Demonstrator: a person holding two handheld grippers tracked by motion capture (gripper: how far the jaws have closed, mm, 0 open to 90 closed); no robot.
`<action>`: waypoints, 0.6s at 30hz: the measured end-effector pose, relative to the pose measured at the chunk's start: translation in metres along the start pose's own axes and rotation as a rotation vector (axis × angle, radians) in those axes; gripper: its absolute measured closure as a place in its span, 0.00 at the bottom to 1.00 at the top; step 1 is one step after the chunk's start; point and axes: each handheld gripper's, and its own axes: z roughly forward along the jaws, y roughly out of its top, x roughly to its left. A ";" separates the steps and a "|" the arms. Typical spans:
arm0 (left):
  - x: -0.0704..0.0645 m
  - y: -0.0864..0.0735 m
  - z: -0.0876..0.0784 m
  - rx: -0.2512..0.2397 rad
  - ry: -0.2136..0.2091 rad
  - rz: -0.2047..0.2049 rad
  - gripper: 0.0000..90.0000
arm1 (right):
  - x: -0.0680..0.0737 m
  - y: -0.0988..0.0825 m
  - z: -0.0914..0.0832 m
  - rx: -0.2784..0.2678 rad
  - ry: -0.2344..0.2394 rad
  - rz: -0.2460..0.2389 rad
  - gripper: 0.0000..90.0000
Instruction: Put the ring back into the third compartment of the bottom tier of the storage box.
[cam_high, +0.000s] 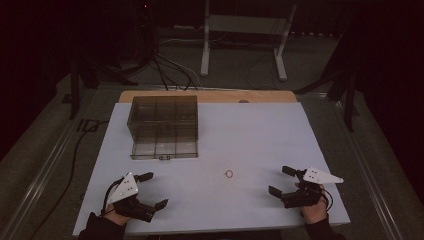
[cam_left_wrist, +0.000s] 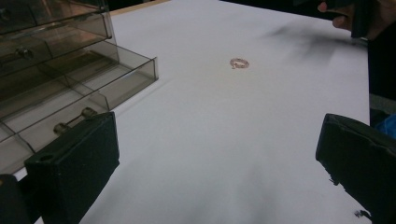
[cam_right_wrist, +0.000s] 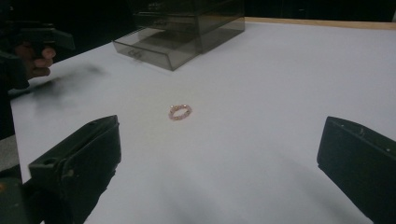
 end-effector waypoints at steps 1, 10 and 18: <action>0.000 0.000 0.001 0.005 0.003 0.002 0.01 | 0.001 0.000 0.000 0.006 0.002 -0.005 0.00; -0.003 0.002 0.005 0.008 -0.010 0.011 0.01 | 0.002 -0.003 0.003 0.023 -0.016 -0.009 0.00; -0.001 0.000 0.002 -0.013 -0.010 -0.003 0.01 | 0.004 0.001 0.003 0.016 -0.026 -0.016 0.00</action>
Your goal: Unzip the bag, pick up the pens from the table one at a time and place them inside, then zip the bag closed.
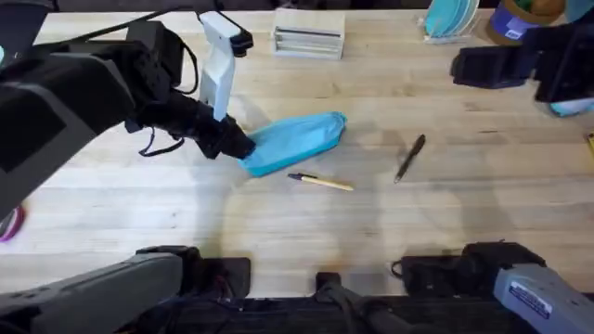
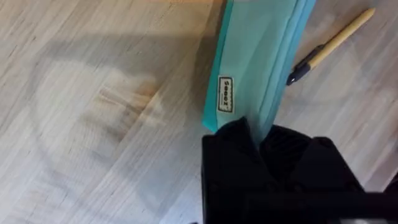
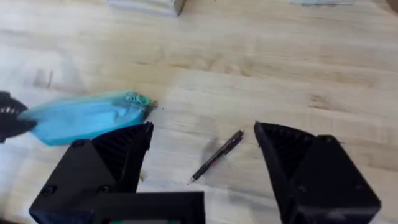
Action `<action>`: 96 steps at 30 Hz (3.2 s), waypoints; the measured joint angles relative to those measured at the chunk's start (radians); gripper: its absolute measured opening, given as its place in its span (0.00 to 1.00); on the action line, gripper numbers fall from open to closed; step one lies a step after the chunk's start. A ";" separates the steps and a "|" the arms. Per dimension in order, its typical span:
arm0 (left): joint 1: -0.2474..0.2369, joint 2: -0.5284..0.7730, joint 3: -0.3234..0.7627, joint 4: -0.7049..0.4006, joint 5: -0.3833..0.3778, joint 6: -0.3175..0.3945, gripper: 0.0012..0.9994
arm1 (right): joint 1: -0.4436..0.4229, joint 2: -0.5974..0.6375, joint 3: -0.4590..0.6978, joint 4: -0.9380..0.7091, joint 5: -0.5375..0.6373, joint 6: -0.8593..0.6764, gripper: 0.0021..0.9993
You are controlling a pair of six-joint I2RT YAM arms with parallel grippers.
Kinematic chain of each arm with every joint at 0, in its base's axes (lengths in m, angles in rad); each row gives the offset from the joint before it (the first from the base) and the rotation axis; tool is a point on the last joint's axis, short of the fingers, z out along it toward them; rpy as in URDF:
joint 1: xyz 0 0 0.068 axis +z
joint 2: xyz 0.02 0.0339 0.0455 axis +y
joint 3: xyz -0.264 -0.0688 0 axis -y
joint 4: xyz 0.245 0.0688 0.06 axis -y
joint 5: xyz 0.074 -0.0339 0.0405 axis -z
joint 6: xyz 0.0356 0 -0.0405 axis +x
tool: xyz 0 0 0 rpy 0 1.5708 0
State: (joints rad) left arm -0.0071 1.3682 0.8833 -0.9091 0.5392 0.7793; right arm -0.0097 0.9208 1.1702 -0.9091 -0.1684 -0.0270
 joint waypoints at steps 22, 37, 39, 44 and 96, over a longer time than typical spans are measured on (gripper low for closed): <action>0.000 0.000 0.000 0.000 -0.001 0.000 0.04 | 0.000 0.438 0.002 0.267 -0.267 -0.540 1.00; 0.000 0.000 0.000 0.000 -0.002 0.000 0.04 | -0.011 0.546 0.002 0.257 -0.457 -0.897 1.00; 0.000 0.000 0.000 0.000 -0.002 0.000 0.04 | -0.015 0.549 0.002 0.255 -0.512 -0.982 1.00; 0.000 0.000 0.000 0.000 -0.003 0.000 0.04 | -0.018 0.593 0.002 0.254 -0.627 -1.158 1.00; 0.000 0.000 0.000 0.014 -0.008 0.000 0.04 | 0.066 0.880 0.005 0.268 -0.712 -1.269 1.00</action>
State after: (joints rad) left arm -0.0071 1.3682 0.8833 -0.8955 0.5316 0.7792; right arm 0.0563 1.8004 1.1751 -0.6408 -0.8802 -1.2957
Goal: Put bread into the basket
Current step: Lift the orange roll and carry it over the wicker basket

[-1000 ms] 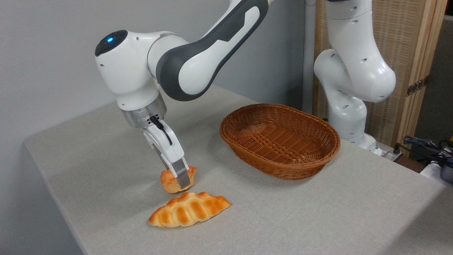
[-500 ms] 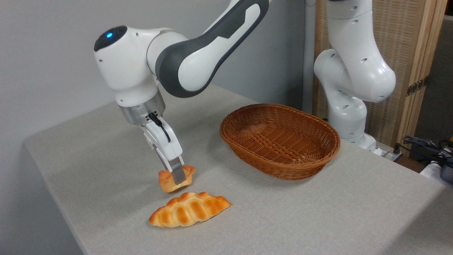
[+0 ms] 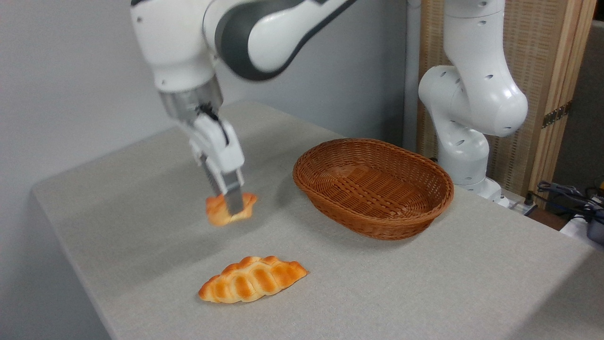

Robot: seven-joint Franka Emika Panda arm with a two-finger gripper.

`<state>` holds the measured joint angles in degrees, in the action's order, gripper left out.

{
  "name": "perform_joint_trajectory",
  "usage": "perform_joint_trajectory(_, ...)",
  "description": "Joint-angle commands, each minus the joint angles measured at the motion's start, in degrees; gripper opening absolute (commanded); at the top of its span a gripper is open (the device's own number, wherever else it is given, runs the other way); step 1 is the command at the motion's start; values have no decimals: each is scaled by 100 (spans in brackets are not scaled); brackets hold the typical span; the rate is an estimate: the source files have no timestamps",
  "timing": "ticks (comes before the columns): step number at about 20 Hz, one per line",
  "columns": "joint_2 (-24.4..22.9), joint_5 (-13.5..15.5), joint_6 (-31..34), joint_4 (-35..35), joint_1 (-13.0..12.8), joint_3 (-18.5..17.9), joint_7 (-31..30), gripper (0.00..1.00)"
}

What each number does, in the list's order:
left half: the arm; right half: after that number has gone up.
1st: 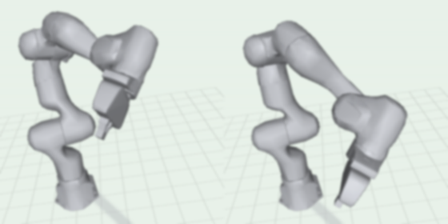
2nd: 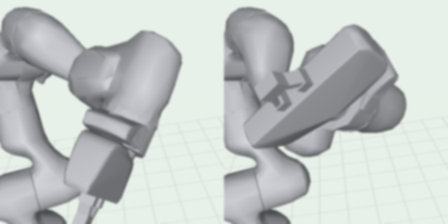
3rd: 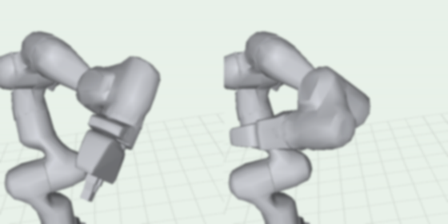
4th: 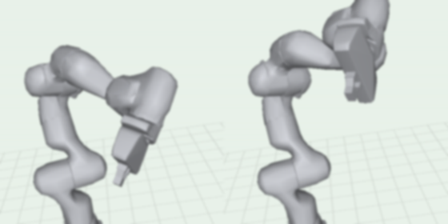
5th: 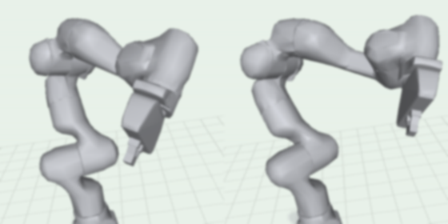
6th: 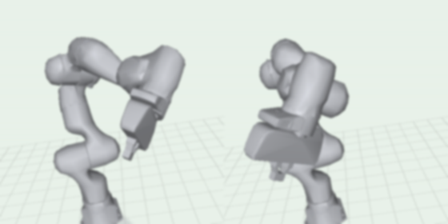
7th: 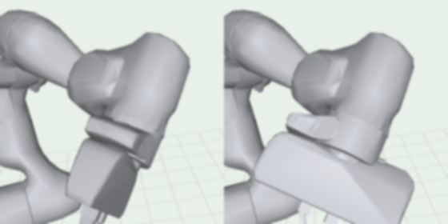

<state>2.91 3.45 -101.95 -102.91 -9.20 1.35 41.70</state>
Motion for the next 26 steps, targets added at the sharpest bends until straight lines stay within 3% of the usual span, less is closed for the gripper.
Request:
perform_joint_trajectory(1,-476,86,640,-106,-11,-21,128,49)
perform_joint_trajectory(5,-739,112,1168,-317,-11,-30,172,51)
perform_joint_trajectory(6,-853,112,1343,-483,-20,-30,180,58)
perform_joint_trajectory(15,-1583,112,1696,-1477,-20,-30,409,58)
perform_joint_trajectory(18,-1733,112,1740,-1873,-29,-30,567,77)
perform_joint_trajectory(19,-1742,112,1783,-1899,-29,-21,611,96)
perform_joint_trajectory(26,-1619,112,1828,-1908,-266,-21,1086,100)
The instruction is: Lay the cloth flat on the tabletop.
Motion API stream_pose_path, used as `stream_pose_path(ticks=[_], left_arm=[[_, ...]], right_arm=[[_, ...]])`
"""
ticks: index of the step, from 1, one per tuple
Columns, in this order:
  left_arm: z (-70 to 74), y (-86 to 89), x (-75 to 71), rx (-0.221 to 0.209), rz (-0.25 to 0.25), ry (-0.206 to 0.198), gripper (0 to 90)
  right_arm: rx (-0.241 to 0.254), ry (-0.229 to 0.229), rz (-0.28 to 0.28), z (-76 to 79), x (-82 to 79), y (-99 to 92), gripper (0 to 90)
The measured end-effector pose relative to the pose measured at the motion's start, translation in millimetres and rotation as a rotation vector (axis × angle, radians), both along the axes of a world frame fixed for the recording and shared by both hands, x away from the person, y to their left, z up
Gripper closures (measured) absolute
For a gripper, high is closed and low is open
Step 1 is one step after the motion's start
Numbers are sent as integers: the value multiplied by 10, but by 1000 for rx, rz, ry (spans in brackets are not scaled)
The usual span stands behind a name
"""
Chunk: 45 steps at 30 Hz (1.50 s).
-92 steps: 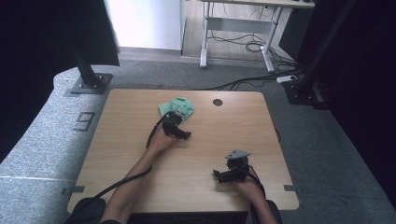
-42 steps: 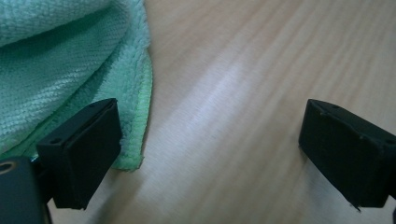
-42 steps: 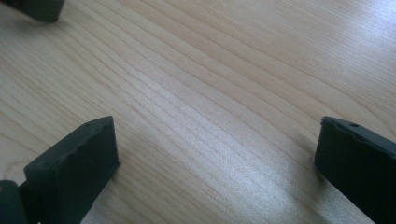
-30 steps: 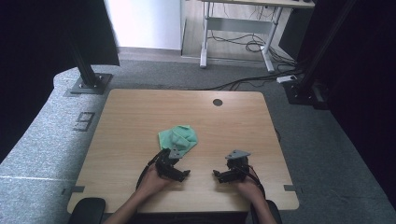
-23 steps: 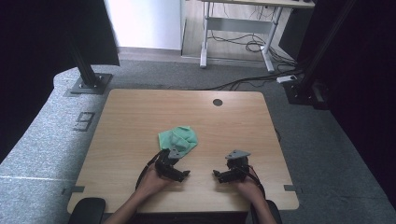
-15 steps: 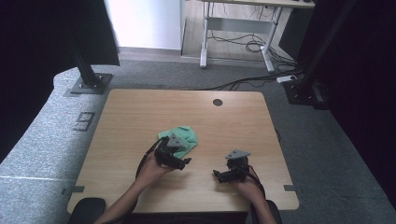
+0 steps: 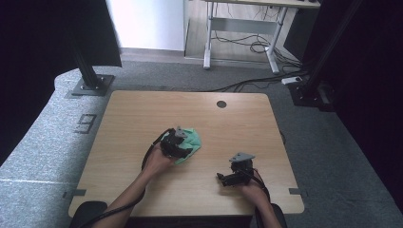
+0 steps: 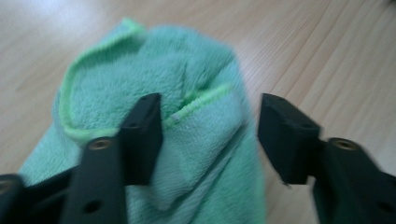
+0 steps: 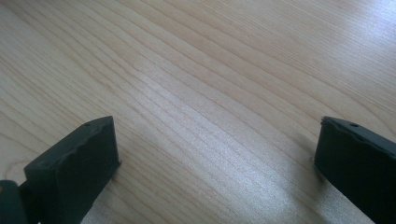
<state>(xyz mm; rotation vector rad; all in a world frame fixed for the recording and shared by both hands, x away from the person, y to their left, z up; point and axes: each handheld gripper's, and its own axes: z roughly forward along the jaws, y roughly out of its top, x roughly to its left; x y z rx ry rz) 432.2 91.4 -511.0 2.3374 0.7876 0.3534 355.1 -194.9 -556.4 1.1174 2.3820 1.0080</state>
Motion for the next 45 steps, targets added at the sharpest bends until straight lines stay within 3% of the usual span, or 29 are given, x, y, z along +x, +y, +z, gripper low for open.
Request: stream_pose_path(ticks=[3, 6, 7, 9, 11, 15, 16, 22, 34, 39, 45], left_arm=[[-130, 13, 18, 40, -14, 1, 511], [-176, 19, 18, 26, -10, -4, 640], [-177, 25, 21, 24, -7, -5, 640], [-180, 47, 32, 10, 3, -5, 759], [-192, 114, 72, -43, 16, 24, 794], [-207, 164, 95, -87, 22, 46, 806], [-212, 177, 97, -98, 23, 50, 807], [-211, 176, 92, -92, 17, 47, 804], [-229, 184, 86, -98, 12, 43, 801], [-241, 192, 85, -108, 11, 41, 799], [-241, 199, 89, -112, 9, 44, 797]], right_arm=[[0, 0, -1, 0, -1, 0, 0], [1, 1, 4, 0, -7, 2, 0], [0, 0, 9, 0, -9, 2, 0], [-10, 12, 23, 14, -9, 12, 0], [-16, 23, 27, 24, -3, 35, 0], [-9, 41, 37, 40, 30, 72, 0], [27, 54, 32, 55, 82, 88, 0], [46, 38, -3, 141, 292, 170, 0], [14, -11, -45, 211, 785, 588, 0], [-17, -36, -66, 222, 921, 751, 0], [-9, -49, -104, 210, 1053, 856, 0]])
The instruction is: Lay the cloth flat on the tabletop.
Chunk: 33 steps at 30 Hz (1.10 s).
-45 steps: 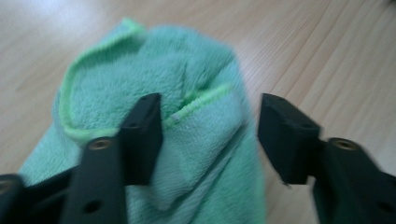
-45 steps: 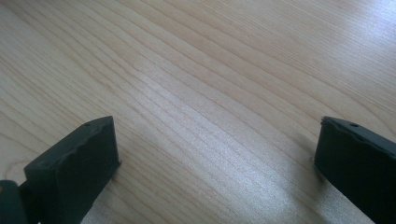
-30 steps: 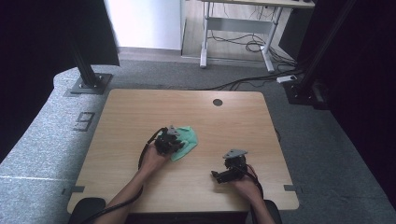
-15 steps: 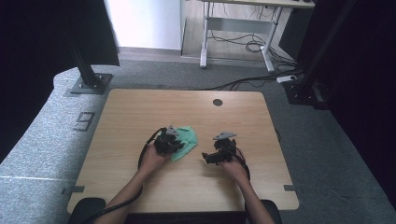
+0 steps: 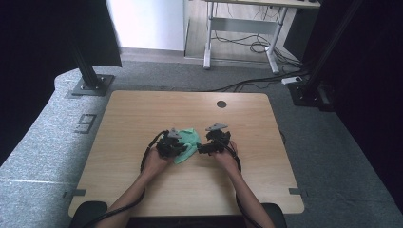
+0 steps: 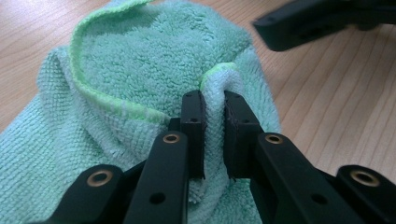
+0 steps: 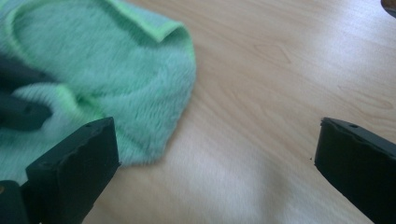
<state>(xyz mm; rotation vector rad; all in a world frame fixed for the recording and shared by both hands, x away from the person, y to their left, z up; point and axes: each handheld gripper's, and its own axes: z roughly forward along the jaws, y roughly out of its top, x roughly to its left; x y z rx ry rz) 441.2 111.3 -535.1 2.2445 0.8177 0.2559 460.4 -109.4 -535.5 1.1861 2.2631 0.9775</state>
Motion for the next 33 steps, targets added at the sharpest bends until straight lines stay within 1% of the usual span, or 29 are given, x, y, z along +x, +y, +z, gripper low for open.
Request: stream_pose_path(ticks=[2, 3, 4, 6, 7, 9, 10, 11, 12, 13, 14, 15, 16, 17, 18, 20, 21, 22, 24, 25, 27, 28, 29, 30, 31, 32, 33], left_arm=[[-1, 5, 3, -8, 1, 3, 795], [1, 12, 8, -15, 2, 8, 795], [1, 12, 8, -15, 2, 8, 794], [32, 29, 15, -31, 6, 18, 795], [32, 29, 15, -31, 6, 18, 795], [89, 48, 15, -42, 7, 7, 796], [188, 90, 22, -58, 12, -9, 797], [188, 90, 22, -58, 12, -9, 797], [319, 151, 29, -72, 22, -37, 797], [319, 151, 29, -72, 22, -37, 798], [389, 192, 34, -77, 30, -52, 798], [473, 250, 44, -79, 40, -71, 798], [573, 343, 65, -79, 61, -92, 798], [573, 343, 65, -79, 61, -92, 798], [653, 460, 103, -83, 87, -106, 798], [696, 568, 147, -84, 111, -108, 797], [696, 568, 147, -84, 111, -108, 795], [693, 643, 194, -79, 127, -104, 794], [672, 665, 216, -71, 136, -99, 791], [585, 700, 266, -32, 143, -81, 787], [443, 717, 299, 3, 163, -64, 767], [371, 734, 309, 20, 176, -57, 741], [308, 755, 317, 40, 193, -56, 703], [261, 780, 319, 59, 213, -60, 634], [234, 814, 319, 66, 232, -66, 535], [230, 858, 316, 53, 241, -62, 475], [230, 858, 316, 53, 241, -62, 437]], right_arm=[[8, -2, -17, -19, 39, 31, 0], [3, 1, -16, -50, 65, 62, 0], [-7, 1, -17, -69, 70, 80, 0], [-30, 6, -4, -108, 73, 104, 0], [-54, 9, 2, -132, 72, 114, 0], [-59, 7, 11, -146, 70, 112, 0], [-45, 18, 4, -155, 71, 95, 0], [-45, 18, 4, -155, 71, 95, 0], [-35, 19, 1, -162, 63, 83, 1], [-35, 19, 1, -162, 63, 83, 1], [-33, 19, 4, -162, 55, 74, 10], [-30, 20, 6, -160, 44, 68, 26], [-28, 17, 16, -155, 18, 51, 59], [-18, 23, 19, -152, 5, 42, 76], [-11, 27, 24, -151, -5, 30, 94], [-7, 36, 33, -147, -19, 6, 103], [-7, 37, 36, -146, -23, -2, 104], [-9, 40, 39, -143, -26, -10, 106], [-11, 42, 43, -139, -31, -17, 109], [-14, 41, 43, -138, -33, -19, 109], [-15, 39, 39, -137, -41, -18, 109], [-14, 39, 39, -138, -44, -20, 109], [-14, 39, 40, -139, -46, -27, 109], [-11, 40, 40, -140, -47, -35, 109], [-9, 41, 38, -142, -48, -45, 109], [-5, 44, 38, -144, -48, -56, 107], [-5, 44, 38, -144, -48, -56, 107]])
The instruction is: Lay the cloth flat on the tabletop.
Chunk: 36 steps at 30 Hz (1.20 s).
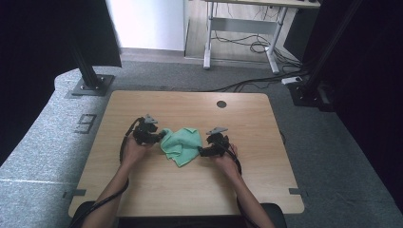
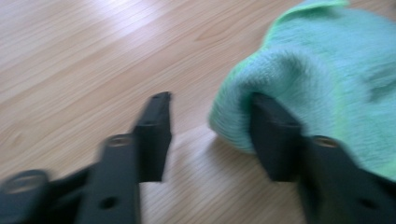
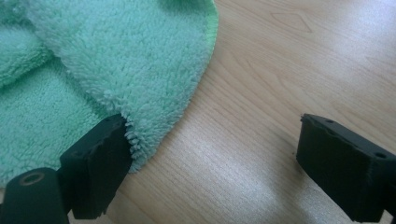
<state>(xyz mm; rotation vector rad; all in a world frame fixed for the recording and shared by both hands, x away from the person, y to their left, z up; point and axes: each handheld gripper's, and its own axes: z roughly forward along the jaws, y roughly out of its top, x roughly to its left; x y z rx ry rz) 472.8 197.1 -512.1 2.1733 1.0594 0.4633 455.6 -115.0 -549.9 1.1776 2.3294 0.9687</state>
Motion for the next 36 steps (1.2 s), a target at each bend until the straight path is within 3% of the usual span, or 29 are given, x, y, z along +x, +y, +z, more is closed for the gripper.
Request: stream_pose_path(ticks=[1, 3, 6, 11, 13, 15, 16, 19, 22, 24, 25, 26, 28, 30, 32, 35, 36], left_arm=[[47, 87, -29, -43, 12, -9, 383], [121, 149, -92, -79, 0, -17, 338], [189, 182, -231, -65, -26, -38, 293], [160, 183, -443, -54, -77, -43, 261], [105, 163, -547, -83, -116, -30, 259], [84, 141, -577, -89, -127, -27, 256], [51, 84, -615, -96, -158, -20, 255], [25, -20, -612, -77, -173, -20, 262], [0, -100, -562, -54, -161, -13, 370], [-60, -152, -466, -58, -136, 10, 517], [-60, -152, -466, -58, -136, 10, 613], [-113, -145, -400, -85, -124, 39, 710], [-130, -105, -366, -131, -103, 51, 819], [-86, -52, -365, -159, -87, 42, 849], [-46, -24, -372, -162, -82, 34, 855], [170, 121, -390, -185, -52, 2, 856], [170, 121, -390, -185, -52, 2, 856]], right_arm=[[13, 4, 2, -9, 6, -17, 108], [19, 9, 5, -8, 9, -22, 115], [13, 11, 10, 8, 4, -12, 119], [24, 14, 25, 70, -18, 1, 113], [27, 12, 37, 117, -44, 24, 125], [27, 9, 36, 124, -49, 34, 128], [32, 12, 38, 128, -49, 51, 140], [30, 18, 40, 107, -43, 80, 191], [28, 24, 47, 80, -38, 100, 255], [48, 35, 67, 60, -32, 103, 422], [48, 35, 67, 60, -32, 103, 422], [65, 40, 85, 70, -39, 101, 600], [60, 46, 102, 91, -50, 105, 739], [47, 37, 112, 129, -68, 95, 826], [48, 31, 115, 157, -74, 74, 839], [74, 8, 103, 341, -96, -48, 852], [74, 8, 103, 341, -96, -48, 852]])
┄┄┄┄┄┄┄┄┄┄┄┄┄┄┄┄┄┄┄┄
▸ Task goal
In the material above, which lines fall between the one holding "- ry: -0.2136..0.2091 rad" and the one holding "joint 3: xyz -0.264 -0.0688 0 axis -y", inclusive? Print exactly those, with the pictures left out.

▸ Written response
  - ry: -0.2136..0.2091 rad
  - rz: -0.2047..0.2049 rad
  - gripper: 0.0000..90.0000
arm1 (right):
  - x: -0.0680..0.0737 m
  - y: -0.0988..0.0825 m
  - z: -0.0914..0.0832 m
  - rx: -0.2784..0.2678 rad
  - ry: -0.2344..0.2394 rad
  - rz: -0.2460..0.2389 rad
  - gripper: 0.0000..90.0000
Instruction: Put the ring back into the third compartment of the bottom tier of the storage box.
[cam_high, +0.000s] 
[cam_left_wrist, +0.000s] 
[cam_right_wrist, +0.000s] 
 end-effector waypoints at steps 1, 10 and 18: <action>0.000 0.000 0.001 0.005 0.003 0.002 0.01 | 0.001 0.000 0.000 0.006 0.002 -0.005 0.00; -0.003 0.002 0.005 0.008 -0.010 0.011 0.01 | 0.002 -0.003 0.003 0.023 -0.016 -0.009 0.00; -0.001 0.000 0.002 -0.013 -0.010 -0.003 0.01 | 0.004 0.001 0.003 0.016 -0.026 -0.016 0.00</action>
Your goal: Unzip the bag, pick up the pens from the table one at a time and place them inside, then zip the bag closed.
Action `<action>`: 96 steps at 30 Hz (3.2 s), waypoints; the measured joint angles relative to those measured at the chunk's start (radians); gripper: its absolute measured opening, given as its place in its span (0.00 to 1.00); on the action line, gripper numbers fall from open to closed; step one lies a step after the chunk's start. A ";" separates the steps and a "|" the arms. Per dimension in order, its typical span:
arm0 (left): joint 1: -0.2474..0.2369, joint 2: -0.5284..0.7730, joint 3: -0.3234..0.7627, joint 4: -0.7049..0.4006, joint 5: -0.3833..0.3778, joint 6: -0.3175..0.3945, gripper: 0.0012..0.9994
arm1 (right): joint 1: -0.4436..0.4229, joint 2: -0.5974..0.6375, joint 3: -0.4590..0.6978, joint 4: -0.9380..0.7091, joint 5: -0.5375..0.6373, joint 6: -0.8593..0.6764, gripper: 0.0021..0.9993
You are controlling a pair of six-joint I2RT YAM arms with parallel grippers.
Kinematic chain of each arm with every joint at 0, in its base's axes (lengths in m, angles in rad); each row gives the offset from the joint before it (the first from the base) and the rotation axis; tool is a point on the last joint's axis, short of the fingers, z out along it toward them; rpy as in URDF:
joint 1: xyz 0 0 0.068 axis +z
joint 2: xyz 0.02 0.0339 0.0455 axis +y
joint 3: xyz -0.264 -0.0688 0 axis -y

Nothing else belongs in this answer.